(noon. – promoted by ek hornbeck)
i used to blog here. almost every day. but that… that was blog ages ago.
before my lovely, fiery, sad, maddening, and enlightening experiences at Docudharma, i’d found myself in the company of a certain bunch of bloggers . . . buhdydharma and ek hornbeck, riaD, undercovercalico, jessical, one pissed off liberal, exmearden, jayinportland, keirdubois, and cronesense, among others, at teh Daily Kos. not a home. but most certainly, a community of bloggers crusading against the great evil of BushCo.
we had common purpose then. and common enemies too. we were all joined in the same dance . . .
buhdy was, as he is now, a well known blogger at dKos. i’d often end up in his diaries there and we kinda became acquainted. at some point, buhdy got an idea to create his own blog and invited a group of us to join him here, at DD (as we started to call it). that’s when i got to know melvin, on the bus, Magnifico, Jay Elias, srkp23, armando, edger, tahoe, rusty, and so many others. oh yeah… cosmic debris and pluto, moneysmith, Compound F…
this place became my blogging home. really. i never found much need to go back to dKos, although I did post there on occasion.
it was ek who started those silly pony parties. he lassoed a few of us to post them regularly. i don’t think i ever thanked him, but it was there i met masslass (we eventually became dear friends in real life) and dear nocatz. my heart (and ria’s too) was stolen by a poster who called himself fatdave. we had fun there. sometimes those threads would generate 100s of comments and it’d just be four or five of us and our rapid-fire repartee…

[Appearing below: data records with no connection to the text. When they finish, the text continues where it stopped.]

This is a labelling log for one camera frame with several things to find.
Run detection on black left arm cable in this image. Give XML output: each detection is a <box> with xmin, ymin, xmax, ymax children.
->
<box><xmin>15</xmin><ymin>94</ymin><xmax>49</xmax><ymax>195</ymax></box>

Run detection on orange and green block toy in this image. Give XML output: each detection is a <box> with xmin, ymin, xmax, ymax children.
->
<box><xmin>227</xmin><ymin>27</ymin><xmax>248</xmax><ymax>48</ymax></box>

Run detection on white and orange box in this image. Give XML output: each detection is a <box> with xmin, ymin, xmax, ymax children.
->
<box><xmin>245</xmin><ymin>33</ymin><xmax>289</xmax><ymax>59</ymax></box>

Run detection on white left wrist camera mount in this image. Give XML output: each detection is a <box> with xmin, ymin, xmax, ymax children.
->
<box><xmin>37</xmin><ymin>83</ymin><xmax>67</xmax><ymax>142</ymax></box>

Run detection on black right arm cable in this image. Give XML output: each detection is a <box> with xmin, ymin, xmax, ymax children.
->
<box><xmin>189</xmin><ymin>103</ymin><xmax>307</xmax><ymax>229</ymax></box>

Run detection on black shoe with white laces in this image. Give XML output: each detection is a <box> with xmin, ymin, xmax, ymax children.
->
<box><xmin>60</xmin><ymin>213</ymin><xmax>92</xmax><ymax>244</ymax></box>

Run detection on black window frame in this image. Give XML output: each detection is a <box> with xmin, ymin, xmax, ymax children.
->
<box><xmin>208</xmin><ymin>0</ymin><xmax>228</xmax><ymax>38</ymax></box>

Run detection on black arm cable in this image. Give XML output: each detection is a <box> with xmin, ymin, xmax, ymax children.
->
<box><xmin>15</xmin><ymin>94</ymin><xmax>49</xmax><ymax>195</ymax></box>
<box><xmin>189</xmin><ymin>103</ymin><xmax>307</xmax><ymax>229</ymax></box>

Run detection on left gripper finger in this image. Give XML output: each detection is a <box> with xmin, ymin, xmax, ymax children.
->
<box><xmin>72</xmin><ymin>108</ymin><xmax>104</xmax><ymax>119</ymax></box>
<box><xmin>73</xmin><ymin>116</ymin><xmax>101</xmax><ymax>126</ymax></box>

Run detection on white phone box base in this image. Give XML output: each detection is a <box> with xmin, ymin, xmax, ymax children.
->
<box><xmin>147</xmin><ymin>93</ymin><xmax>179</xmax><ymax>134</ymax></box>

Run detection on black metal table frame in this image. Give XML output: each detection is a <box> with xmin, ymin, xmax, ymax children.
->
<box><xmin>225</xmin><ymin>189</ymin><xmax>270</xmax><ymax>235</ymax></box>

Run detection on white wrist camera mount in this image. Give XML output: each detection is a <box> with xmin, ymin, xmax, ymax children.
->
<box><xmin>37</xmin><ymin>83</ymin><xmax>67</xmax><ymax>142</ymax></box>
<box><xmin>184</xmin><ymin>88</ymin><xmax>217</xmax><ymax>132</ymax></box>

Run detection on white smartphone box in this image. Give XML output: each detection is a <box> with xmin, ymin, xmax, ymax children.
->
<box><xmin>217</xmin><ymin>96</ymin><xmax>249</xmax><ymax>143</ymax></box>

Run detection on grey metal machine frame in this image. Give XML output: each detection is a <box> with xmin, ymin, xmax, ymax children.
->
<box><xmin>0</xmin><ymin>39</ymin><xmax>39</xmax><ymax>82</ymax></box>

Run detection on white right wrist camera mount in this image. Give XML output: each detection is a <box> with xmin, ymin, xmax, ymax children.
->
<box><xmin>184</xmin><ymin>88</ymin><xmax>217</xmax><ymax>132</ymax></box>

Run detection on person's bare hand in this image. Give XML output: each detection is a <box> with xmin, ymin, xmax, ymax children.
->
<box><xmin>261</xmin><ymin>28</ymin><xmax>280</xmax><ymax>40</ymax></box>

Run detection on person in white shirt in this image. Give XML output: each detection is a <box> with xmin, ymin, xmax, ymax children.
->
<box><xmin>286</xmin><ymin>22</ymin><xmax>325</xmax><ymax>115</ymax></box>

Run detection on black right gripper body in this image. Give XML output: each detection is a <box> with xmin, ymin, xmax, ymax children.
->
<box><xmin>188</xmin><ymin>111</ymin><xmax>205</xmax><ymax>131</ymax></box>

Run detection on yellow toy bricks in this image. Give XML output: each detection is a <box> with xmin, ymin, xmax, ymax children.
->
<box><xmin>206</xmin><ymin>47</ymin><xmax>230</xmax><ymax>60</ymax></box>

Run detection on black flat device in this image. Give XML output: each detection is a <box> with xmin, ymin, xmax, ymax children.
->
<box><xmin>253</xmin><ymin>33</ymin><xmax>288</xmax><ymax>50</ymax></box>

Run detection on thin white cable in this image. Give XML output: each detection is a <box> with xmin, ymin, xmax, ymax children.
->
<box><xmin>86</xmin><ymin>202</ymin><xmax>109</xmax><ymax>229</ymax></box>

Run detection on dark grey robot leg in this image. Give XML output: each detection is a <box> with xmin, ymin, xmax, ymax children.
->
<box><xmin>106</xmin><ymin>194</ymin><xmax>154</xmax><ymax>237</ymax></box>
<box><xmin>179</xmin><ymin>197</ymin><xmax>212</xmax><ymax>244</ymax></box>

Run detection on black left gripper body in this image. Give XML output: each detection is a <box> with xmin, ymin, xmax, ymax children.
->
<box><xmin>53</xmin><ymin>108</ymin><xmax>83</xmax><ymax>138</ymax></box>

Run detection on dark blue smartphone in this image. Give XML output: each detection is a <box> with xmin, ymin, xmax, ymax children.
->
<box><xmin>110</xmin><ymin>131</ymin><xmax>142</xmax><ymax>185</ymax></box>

i loved writing essays, reading the ideas of others, and the swing of this place. it was, for me, alive.
ah. but things are never static. pretty much like all other homes and families…. sometimes things happen and happen in such a way that people stop talking to each other. there is a perception of grievous wrongs being committed and things are said and and and . . . wham0, home is never the same again. that’s kinda my story. no right. or wrong. it just stopped working. shelf life, everything has a shelf life. mine was maybe 1.5 years here.
none-the-less, home is always home, i think. maybe you can’t go back. maybe you shouldn’t even just visit, but hey, it’s still home.
i’ve been drawn back here, to DD, a few times. this time it’s because of exmearden, or exme, as many of us call her.
exme and I, we don’t know each other very well. still, we have known each other for a few years now. i am an avid reader of her work and have lived a small part of her journey, with her sister and her daughters and her dogs. huh. and a few times over these last days, i find myself in tears. i don’t know if it is about shelf life or the odd way life has of pouring freezing cold water over you, but for me, she is part of this place. and truth be told, i didn’t know where else to go.
reading exme’s essay this morning, Roy Rogers is riding tonight. Cancer and me, i saw a comment by melvin. melvin . . . he left DD early on and i’ve missed him terribly since. seeing him here again… perhaps we both felt the same way… not knowing where else to go… except maybe back home . . .
The family. We were a strange little band of characters trudging through life sharing diseases and toothpaste, coveting one another’s desserts, hiding shampoo, borrowing money, locking each other out of our rooms, inflicting pain and kissing to heal it in the same instant, loving, laughing, defending, and trying to figure out the common thread that bound us all together.